◆ PROBLEM DETAILS ◆
Using the data below, return every line that holds the word "object".

=== Begin Enclosure ===

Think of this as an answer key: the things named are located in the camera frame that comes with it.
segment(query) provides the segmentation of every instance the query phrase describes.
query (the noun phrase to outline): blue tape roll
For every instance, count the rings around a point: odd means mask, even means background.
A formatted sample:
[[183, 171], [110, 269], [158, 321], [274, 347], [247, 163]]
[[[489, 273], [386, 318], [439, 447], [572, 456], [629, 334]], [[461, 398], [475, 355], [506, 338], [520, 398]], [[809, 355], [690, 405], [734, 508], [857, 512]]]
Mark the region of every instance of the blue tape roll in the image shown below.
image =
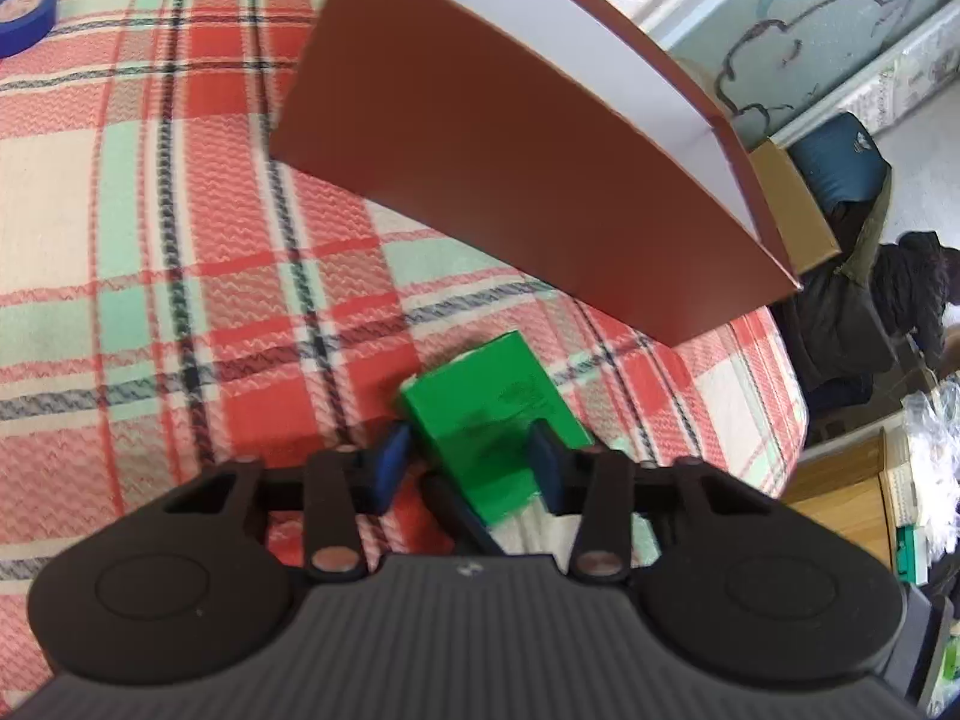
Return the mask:
[[39, 43], [56, 23], [56, 0], [0, 0], [0, 58]]

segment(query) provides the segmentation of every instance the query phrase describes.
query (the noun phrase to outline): cardboard box
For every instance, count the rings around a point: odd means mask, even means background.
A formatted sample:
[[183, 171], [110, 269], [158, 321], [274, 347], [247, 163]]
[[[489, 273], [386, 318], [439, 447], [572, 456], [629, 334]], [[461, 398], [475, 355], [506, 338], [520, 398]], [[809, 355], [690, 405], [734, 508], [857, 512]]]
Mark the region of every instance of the cardboard box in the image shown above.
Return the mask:
[[820, 206], [786, 151], [764, 141], [750, 153], [776, 229], [796, 274], [805, 274], [840, 253]]
[[730, 124], [604, 0], [325, 0], [271, 151], [671, 346], [797, 288]]

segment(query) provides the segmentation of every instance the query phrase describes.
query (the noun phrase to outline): clear plastic bag
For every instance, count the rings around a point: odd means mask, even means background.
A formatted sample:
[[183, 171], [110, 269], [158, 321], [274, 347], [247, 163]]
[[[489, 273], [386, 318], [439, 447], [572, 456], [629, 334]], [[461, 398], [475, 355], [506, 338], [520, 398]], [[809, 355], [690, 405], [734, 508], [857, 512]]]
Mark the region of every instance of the clear plastic bag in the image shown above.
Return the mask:
[[910, 469], [930, 562], [952, 553], [960, 535], [960, 384], [947, 379], [930, 396], [904, 398], [904, 429], [910, 442]]

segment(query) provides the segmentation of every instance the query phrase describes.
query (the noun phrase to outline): table
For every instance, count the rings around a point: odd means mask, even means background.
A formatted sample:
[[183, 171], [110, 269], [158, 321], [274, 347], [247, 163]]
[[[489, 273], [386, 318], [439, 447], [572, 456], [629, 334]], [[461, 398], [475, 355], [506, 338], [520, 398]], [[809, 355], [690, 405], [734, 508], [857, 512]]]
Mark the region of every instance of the table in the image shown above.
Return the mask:
[[[48, 676], [25, 598], [51, 555], [205, 464], [363, 445], [406, 377], [517, 327], [636, 460], [778, 493], [797, 459], [765, 310], [668, 349], [269, 160], [320, 1], [61, 0], [0, 61], [0, 707]], [[361, 529], [371, 556], [443, 548], [411, 479]]]

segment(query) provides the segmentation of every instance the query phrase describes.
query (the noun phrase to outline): gray plastic object
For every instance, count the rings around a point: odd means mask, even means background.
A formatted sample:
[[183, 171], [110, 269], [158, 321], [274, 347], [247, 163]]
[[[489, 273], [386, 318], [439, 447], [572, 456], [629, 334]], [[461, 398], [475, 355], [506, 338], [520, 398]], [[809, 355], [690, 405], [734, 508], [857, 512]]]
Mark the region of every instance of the gray plastic object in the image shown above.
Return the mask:
[[274, 641], [220, 673], [162, 688], [120, 688], [64, 674], [13, 717], [915, 720], [920, 715], [874, 677], [794, 693], [723, 682], [668, 650], [621, 591], [576, 584], [549, 556], [393, 556], [367, 579], [312, 589]]

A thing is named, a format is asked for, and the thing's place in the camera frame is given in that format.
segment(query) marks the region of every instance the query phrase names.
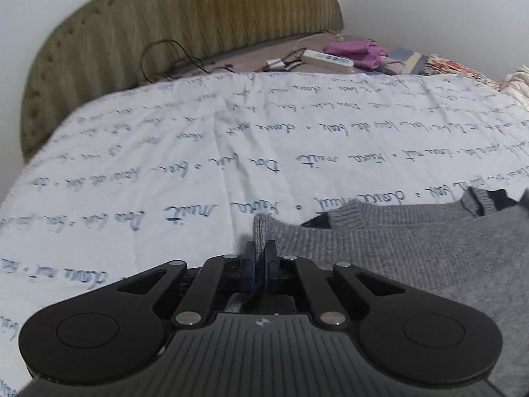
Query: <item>crumpled cream fabric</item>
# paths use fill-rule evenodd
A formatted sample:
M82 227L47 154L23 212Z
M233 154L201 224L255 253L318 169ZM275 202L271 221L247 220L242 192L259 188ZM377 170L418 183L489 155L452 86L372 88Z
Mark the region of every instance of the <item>crumpled cream fabric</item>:
M500 91L510 95L529 111L529 67L520 66L514 73L508 74Z

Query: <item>bed sheet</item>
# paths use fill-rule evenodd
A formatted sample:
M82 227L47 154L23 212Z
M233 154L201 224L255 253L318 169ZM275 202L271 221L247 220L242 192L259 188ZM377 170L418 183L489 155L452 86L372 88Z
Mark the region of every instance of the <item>bed sheet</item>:
M38 309L172 259L240 253L252 218L299 224L353 198L448 202L529 181L529 115L457 75L218 74L84 105L0 210L0 380Z

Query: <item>gray ribbed plate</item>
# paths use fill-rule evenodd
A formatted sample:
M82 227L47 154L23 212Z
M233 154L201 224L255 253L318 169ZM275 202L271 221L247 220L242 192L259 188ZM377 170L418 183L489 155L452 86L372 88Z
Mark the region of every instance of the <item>gray ribbed plate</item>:
M141 372L117 382L65 386L37 378L20 397L499 397L485 381L451 390L402 384L371 367L343 333L306 315L220 313L176 333Z

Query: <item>upholstered headboard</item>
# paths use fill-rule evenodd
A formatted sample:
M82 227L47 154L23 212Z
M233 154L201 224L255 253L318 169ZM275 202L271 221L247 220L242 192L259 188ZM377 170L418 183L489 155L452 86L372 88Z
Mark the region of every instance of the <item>upholstered headboard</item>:
M137 85L149 43L175 39L204 58L341 28L337 0L93 0L56 28L33 62L22 99L23 155L29 160L79 105ZM146 71L167 71L175 62L170 52L154 47Z

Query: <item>power strip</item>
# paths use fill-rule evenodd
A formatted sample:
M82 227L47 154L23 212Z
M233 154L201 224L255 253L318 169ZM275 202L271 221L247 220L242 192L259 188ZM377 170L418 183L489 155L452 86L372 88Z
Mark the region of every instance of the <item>power strip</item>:
M311 51L310 49L307 49L303 53L301 61L305 64L328 68L329 70L337 71L339 73L353 73L354 68L354 62L347 58Z

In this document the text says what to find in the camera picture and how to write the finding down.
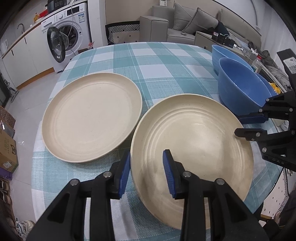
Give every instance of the blue gripper pad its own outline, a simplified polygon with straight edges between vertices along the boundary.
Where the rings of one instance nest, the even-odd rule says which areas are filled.
[[[170,194],[172,194],[173,198],[176,197],[176,188],[175,188],[175,180],[172,172],[172,168],[170,166],[167,154],[163,151],[163,167],[165,169],[165,176],[168,182],[168,189]]]
[[[126,162],[122,171],[122,175],[120,177],[120,181],[119,181],[119,190],[118,190],[118,196],[119,198],[122,197],[122,195],[124,194],[125,190],[126,190],[126,183],[128,181],[128,175],[129,175],[129,171],[131,168],[131,153],[129,152],[127,157],[126,157]]]

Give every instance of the baseboard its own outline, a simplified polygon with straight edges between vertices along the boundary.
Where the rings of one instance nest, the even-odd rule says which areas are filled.
[[[24,88],[25,86],[27,86],[28,84],[34,82],[35,80],[38,80],[38,79],[40,79],[40,78],[42,78],[42,77],[44,77],[44,76],[46,76],[46,75],[48,75],[50,73],[53,73],[53,72],[54,72],[54,69],[53,68],[47,69],[47,70],[39,73],[38,75],[35,75],[34,77],[28,79],[24,83],[22,83],[21,85],[19,85],[17,87],[17,89],[20,90],[20,89]]]

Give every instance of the tablecloth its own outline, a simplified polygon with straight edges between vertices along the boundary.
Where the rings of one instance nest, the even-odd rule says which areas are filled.
[[[211,53],[198,46],[160,42],[111,45],[75,56],[61,74],[48,102],[70,82],[95,72],[118,73],[134,81],[143,98],[141,117],[155,103],[175,94],[200,94],[220,102]],[[245,127],[276,132],[271,120]],[[32,162],[32,199],[36,219],[71,179],[85,181],[109,170],[113,162],[120,160],[124,150],[130,148],[131,139],[132,136],[129,136],[118,148],[95,161],[67,163],[55,158],[45,148],[40,123]],[[269,194],[281,168],[264,161],[255,142],[251,146],[254,173],[244,203],[254,212]],[[122,199],[112,200],[111,204],[116,240],[179,240],[179,230],[159,222],[142,204],[131,175]],[[89,239],[88,215],[86,212],[85,240]]]

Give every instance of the kitchen counter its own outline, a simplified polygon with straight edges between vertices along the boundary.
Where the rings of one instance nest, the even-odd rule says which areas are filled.
[[[22,39],[24,38],[29,32],[31,32],[34,28],[38,27],[42,21],[46,20],[47,18],[49,18],[50,16],[70,7],[73,3],[73,6],[79,4],[79,3],[82,3],[82,2],[87,2],[87,0],[79,0],[79,1],[76,1],[76,0],[71,0],[70,3],[67,5],[67,6],[64,6],[62,8],[59,8],[58,10],[46,15],[44,18],[42,18],[41,20],[37,20],[37,22],[35,24],[33,24],[31,27],[29,27],[22,35],[20,35],[9,47],[8,49],[4,52],[4,54],[1,56],[1,58],[4,58],[5,55]]]

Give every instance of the blue bowl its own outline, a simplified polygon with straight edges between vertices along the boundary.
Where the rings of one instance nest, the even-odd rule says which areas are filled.
[[[277,93],[275,92],[274,88],[270,85],[270,83],[264,79],[260,74],[255,73],[261,80],[262,82],[265,84],[265,86],[267,87],[268,91],[270,92],[271,96],[276,96]]]
[[[241,64],[247,66],[250,70],[253,71],[252,67],[246,61],[244,61],[241,57],[239,57],[237,54],[219,45],[212,45],[212,63],[213,63],[216,74],[219,75],[219,68],[220,68],[219,59],[225,58],[225,57],[234,59],[237,62],[240,62]]]
[[[236,115],[248,115],[271,97],[265,84],[250,69],[229,58],[219,60],[218,91],[221,100]]]

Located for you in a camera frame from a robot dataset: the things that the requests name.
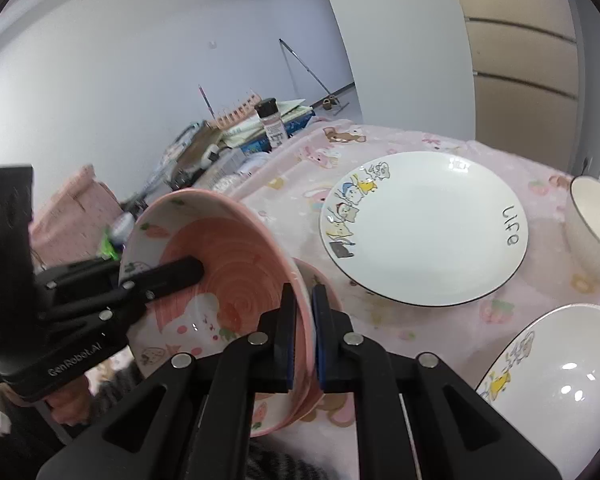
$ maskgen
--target bottle
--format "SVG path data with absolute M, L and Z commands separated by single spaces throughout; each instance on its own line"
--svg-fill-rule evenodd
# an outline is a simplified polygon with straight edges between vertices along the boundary
M 278 111 L 278 105 L 273 97 L 269 99 L 263 99 L 255 106 L 260 122 L 264 127 L 264 131 L 267 134 L 271 149 L 275 150 L 285 140 L 287 140 L 285 125 L 280 119 L 280 112 Z

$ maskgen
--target pink tablecloth
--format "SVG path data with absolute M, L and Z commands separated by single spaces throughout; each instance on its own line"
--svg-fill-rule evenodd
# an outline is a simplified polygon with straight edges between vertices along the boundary
M 395 303 L 351 285 L 322 246 L 318 213 L 331 187 L 363 162 L 418 150 L 451 152 L 484 165 L 511 186 L 525 208 L 530 232 L 526 257 L 515 276 L 486 298 L 449 308 Z M 260 216 L 291 256 L 314 265 L 331 280 L 357 332 L 398 354 L 435 352 L 477 386 L 530 322 L 563 304 L 600 304 L 600 287 L 586 278 L 564 239 L 569 180 L 552 168 L 480 142 L 335 121 L 315 123 L 279 148 L 231 195 Z M 334 478 L 358 478 L 356 427 L 347 396 L 328 396 L 304 420 L 267 439 L 273 447 L 323 466 Z

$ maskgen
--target pink cloth
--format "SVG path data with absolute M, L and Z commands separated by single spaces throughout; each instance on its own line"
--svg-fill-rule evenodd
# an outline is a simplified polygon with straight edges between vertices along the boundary
M 122 209 L 93 166 L 69 178 L 35 215 L 29 227 L 31 250 L 38 263 L 53 266 L 96 255 L 102 234 Z
M 331 130 L 349 135 L 334 136 Z M 331 261 L 318 234 L 322 199 L 346 173 L 379 156 L 420 150 L 455 153 L 504 179 L 517 194 L 529 223 L 526 257 L 518 272 L 493 294 L 449 308 L 421 308 L 367 294 Z M 471 386 L 529 323 L 569 303 L 600 304 L 564 239 L 564 206 L 571 177 L 480 142 L 350 121 L 314 123 L 230 195 L 254 210 L 290 256 L 323 272 L 351 316 L 356 332 L 391 352 L 435 352 Z M 341 479 L 358 478 L 352 403 L 328 397 L 317 411 L 266 437 Z

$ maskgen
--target floor
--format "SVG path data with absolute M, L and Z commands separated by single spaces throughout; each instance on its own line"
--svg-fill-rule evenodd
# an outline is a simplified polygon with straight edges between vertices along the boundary
M 315 107 L 315 114 L 320 117 L 328 117 L 330 119 L 348 119 L 349 121 L 353 121 L 354 124 L 364 124 L 365 121 L 362 118 L 362 110 L 360 110 L 360 101 L 358 100 L 358 93 L 356 92 L 356 87 L 345 90 L 342 94 L 339 94 L 338 99 L 344 106 L 346 103 L 349 103 L 343 111 L 339 114 L 335 115 L 335 113 L 339 110 L 337 106 L 334 106 L 331 110 L 327 111 L 324 108 Z

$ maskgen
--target bottle label
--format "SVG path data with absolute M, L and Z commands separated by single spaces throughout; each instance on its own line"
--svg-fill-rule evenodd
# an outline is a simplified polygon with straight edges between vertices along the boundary
M 267 134 L 272 150 L 280 146 L 287 138 L 285 125 L 282 121 L 277 121 L 274 124 L 264 126 L 264 131 Z

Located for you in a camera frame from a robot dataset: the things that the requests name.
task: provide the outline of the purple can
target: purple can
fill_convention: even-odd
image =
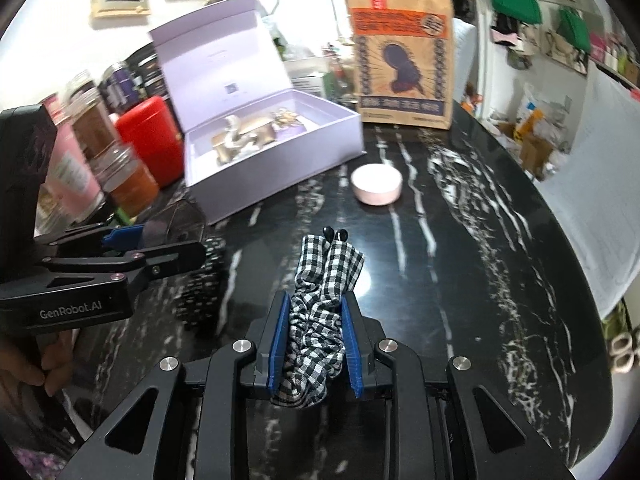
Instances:
[[[104,95],[112,112],[124,114],[143,100],[140,86],[124,63],[111,65],[100,83],[100,90]]]

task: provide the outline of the printed illustration on bag
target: printed illustration on bag
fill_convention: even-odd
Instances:
[[[353,9],[351,16],[361,107],[443,116],[445,17],[397,9]]]

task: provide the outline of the blue gripper pad
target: blue gripper pad
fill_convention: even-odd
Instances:
[[[282,306],[280,307],[280,315],[278,316],[278,325],[276,326],[271,350],[269,352],[269,379],[267,388],[271,395],[275,395],[278,386],[280,386],[280,378],[282,377],[282,367],[284,366],[284,355],[287,351],[287,340],[289,339],[289,309],[291,307],[291,298],[285,293]]]
[[[144,224],[137,224],[129,227],[118,227],[102,237],[102,244],[122,253],[139,249],[144,226]]]
[[[359,399],[364,392],[364,384],[362,381],[362,361],[360,359],[360,349],[356,339],[356,332],[353,328],[353,321],[347,306],[347,300],[343,296],[340,301],[342,310],[342,342],[344,344],[344,353],[347,357],[347,370],[349,371],[349,382],[351,389]]]

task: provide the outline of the human hand
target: human hand
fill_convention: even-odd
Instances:
[[[0,336],[0,370],[31,386],[44,386],[47,395],[53,396],[71,380],[73,373],[71,330],[60,332],[58,340],[42,351],[40,367],[31,364],[15,345]]]

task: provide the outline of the silver screw
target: silver screw
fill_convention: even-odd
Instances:
[[[160,369],[164,372],[170,372],[171,370],[175,370],[178,364],[180,363],[175,357],[165,357],[160,361]]]
[[[458,369],[458,370],[469,370],[469,368],[471,368],[471,361],[469,360],[468,357],[464,357],[462,355],[459,355],[458,357],[454,357],[453,358],[453,365]]]
[[[249,341],[248,339],[238,339],[238,341],[234,343],[233,348],[236,352],[246,352],[249,348],[251,348],[251,341]]]
[[[393,339],[383,339],[378,343],[378,348],[380,348],[383,352],[395,352],[398,350],[398,343],[396,343]]]

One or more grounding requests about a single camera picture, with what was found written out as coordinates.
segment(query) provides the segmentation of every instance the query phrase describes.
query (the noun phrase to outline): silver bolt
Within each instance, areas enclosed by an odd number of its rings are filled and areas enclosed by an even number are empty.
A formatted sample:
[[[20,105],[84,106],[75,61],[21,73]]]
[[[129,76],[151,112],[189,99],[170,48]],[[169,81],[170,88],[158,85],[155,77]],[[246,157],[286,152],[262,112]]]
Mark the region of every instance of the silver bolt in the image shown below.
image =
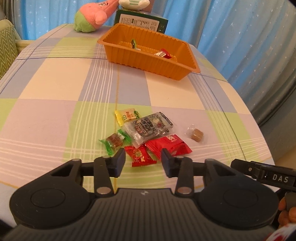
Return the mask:
[[[100,187],[96,190],[96,192],[98,194],[106,195],[111,192],[111,189],[109,187]]]
[[[191,192],[192,192],[192,189],[189,188],[189,187],[180,187],[180,188],[178,188],[178,193],[181,193],[181,194],[184,194],[184,195],[189,194]]]

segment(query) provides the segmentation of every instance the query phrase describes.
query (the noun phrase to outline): human hand
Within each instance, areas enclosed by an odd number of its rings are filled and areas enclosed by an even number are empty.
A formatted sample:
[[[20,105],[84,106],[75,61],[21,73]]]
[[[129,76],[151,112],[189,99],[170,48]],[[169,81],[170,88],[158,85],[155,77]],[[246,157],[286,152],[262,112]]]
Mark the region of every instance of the human hand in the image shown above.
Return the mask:
[[[278,219],[280,224],[279,228],[287,225],[288,223],[296,223],[296,207],[292,207],[288,212],[286,210],[285,198],[282,198],[282,200],[279,202],[279,210],[281,211]]]

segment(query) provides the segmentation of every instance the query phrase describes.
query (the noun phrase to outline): yellow candy wrapper
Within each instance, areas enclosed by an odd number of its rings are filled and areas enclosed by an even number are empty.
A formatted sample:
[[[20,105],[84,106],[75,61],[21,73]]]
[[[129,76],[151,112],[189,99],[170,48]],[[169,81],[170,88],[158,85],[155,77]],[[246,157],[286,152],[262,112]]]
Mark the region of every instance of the yellow candy wrapper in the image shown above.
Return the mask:
[[[124,123],[140,119],[139,113],[134,109],[116,110],[115,116],[119,126],[123,126]]]

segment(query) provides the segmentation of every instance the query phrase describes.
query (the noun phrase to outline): orange tray
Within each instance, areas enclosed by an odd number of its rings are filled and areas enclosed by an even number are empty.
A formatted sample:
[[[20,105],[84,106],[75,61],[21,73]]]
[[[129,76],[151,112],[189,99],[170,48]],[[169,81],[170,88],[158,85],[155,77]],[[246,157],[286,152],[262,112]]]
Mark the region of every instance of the orange tray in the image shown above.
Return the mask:
[[[132,48],[132,39],[135,39],[140,50]],[[174,80],[181,80],[190,72],[200,73],[188,43],[158,32],[118,23],[110,28],[98,43],[104,45],[110,62],[135,67]],[[170,53],[171,59],[154,55],[162,48]]]

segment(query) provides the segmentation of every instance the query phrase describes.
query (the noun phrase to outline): checkered tablecloth
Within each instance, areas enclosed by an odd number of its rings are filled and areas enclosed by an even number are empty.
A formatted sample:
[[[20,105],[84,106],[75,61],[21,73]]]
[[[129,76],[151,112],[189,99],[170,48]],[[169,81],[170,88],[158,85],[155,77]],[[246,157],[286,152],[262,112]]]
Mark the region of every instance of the checkered tablecloth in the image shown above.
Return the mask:
[[[181,81],[110,63],[98,38],[109,29],[78,33],[61,25],[25,48],[0,80],[0,190],[20,187],[72,158],[106,155],[98,141],[118,128],[114,111],[163,112],[193,152],[194,161],[235,158],[274,164],[268,146],[239,95],[192,46],[201,74]],[[194,124],[204,143],[184,133]],[[84,186],[93,190],[93,179]],[[174,190],[158,162],[131,167],[128,156],[116,188]],[[202,178],[196,177],[196,189]]]

=== End Enclosure ===

◆ RESPONSE TO THE TASK ◆
query (the noun phrase to outline): gray plastic object
Mark the region of every instance of the gray plastic object in the image shown above.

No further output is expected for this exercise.